═════ Extracted material ═════

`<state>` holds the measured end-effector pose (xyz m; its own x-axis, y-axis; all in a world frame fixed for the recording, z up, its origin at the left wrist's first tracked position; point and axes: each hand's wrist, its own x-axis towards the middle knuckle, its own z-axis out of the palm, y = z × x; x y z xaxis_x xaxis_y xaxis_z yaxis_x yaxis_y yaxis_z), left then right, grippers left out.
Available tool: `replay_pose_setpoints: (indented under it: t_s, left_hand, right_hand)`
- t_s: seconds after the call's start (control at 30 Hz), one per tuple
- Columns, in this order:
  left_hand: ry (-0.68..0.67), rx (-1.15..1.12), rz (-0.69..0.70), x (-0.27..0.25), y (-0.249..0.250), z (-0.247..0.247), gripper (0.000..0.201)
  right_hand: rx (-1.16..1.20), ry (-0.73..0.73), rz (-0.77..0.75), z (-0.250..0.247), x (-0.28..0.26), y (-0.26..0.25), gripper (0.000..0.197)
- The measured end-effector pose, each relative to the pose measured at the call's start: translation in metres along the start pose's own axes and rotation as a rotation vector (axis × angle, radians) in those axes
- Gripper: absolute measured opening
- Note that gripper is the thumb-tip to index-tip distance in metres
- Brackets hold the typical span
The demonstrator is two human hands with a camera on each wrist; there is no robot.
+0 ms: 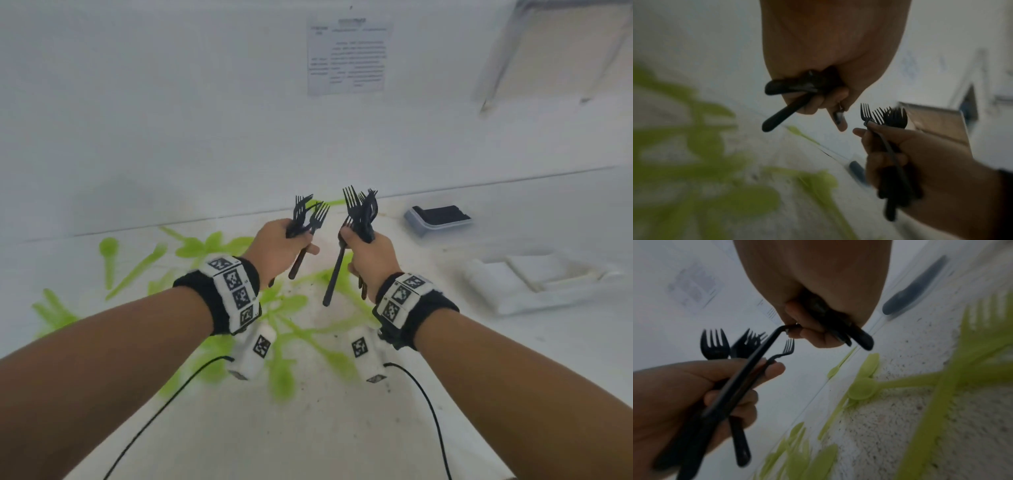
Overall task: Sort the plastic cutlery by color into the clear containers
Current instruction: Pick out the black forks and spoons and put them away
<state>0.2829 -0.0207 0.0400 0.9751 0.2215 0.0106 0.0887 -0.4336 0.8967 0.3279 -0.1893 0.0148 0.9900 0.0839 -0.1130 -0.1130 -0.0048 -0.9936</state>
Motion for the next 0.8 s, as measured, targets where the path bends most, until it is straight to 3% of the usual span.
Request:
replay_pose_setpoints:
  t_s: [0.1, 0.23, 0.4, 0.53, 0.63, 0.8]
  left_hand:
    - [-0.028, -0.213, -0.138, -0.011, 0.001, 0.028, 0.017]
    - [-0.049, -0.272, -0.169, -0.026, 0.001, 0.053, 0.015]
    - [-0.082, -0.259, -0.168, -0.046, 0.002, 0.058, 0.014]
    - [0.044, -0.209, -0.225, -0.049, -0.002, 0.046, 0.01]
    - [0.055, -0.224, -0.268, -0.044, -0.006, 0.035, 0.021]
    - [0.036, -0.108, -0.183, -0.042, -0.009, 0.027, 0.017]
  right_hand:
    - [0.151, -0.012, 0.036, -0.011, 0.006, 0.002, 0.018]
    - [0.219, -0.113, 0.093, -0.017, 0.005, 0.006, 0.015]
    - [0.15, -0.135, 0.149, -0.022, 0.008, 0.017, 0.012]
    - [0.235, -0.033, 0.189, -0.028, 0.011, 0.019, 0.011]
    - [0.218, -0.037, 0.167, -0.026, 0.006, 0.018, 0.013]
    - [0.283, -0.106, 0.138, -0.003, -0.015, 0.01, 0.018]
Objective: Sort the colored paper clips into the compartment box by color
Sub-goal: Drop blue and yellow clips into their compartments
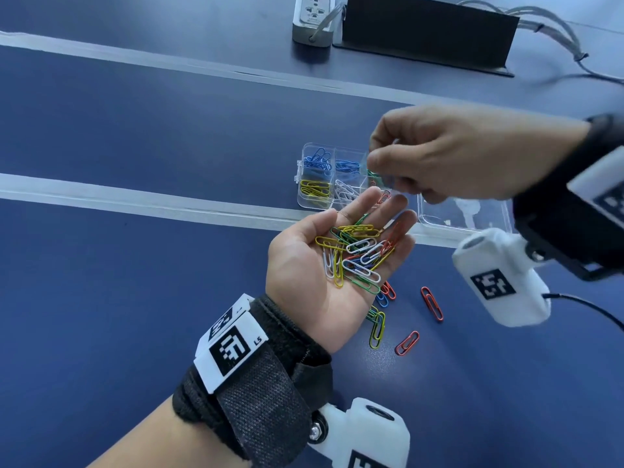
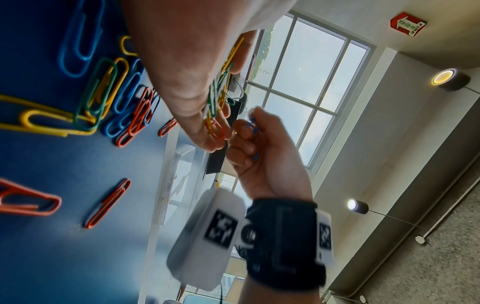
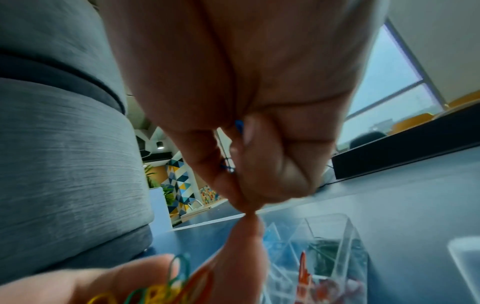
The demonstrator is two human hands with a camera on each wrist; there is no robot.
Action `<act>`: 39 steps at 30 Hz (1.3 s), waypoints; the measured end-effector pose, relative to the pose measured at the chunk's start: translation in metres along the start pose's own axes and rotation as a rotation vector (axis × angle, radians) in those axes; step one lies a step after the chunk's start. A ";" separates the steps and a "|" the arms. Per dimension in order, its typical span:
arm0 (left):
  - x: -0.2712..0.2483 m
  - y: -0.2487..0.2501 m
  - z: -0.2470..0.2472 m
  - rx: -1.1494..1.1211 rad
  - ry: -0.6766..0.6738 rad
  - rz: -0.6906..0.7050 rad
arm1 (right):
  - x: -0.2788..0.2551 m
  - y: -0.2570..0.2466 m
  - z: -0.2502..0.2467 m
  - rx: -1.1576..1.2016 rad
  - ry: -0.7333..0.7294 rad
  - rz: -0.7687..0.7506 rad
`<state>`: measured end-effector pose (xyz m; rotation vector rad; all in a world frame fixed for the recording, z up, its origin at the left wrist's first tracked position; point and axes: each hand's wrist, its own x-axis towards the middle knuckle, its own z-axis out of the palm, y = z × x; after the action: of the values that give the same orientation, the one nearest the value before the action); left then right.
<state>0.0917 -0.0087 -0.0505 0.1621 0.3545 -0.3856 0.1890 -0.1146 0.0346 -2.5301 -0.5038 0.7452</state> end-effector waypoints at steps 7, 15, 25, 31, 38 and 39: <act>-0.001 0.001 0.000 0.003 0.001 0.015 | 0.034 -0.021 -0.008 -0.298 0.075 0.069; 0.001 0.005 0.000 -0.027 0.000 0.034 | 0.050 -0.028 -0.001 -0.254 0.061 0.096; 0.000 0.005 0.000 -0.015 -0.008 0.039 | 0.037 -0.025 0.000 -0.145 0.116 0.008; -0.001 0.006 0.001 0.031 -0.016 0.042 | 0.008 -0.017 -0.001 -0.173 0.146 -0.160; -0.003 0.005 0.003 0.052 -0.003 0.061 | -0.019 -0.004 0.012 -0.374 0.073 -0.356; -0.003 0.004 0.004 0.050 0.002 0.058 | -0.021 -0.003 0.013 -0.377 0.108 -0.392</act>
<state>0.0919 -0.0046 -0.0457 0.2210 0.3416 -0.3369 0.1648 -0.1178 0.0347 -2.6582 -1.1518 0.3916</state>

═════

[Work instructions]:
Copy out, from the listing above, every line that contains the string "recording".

[Solution]:
`<state>` holds the measured end-effector pose (xyz m; its own x-axis, y-axis; all in a world frame fixed for the recording, z up, its origin at the left wrist's first tracked position; point and axes: each hand's wrist, its own x-axis towards the middle knuckle, its own z-axis out of the palm, y = z × x; x y z xaxis_x xaxis_y xaxis_z yaxis_x yaxis_y yaxis_z), left then right, grippers left out.
`<state>`: measured end-effector pose (xyz m; rotation vector rad; all in a world frame fixed for the recording, z up, its origin at the left wrist's first tracked position; point and axes: each hand's wrist, its own x-axis towards the middle knuckle, its own z-axis out of the palm, y = z × x; after the action: of the values that give the same orientation, the one nearest the value before the action); left then right.

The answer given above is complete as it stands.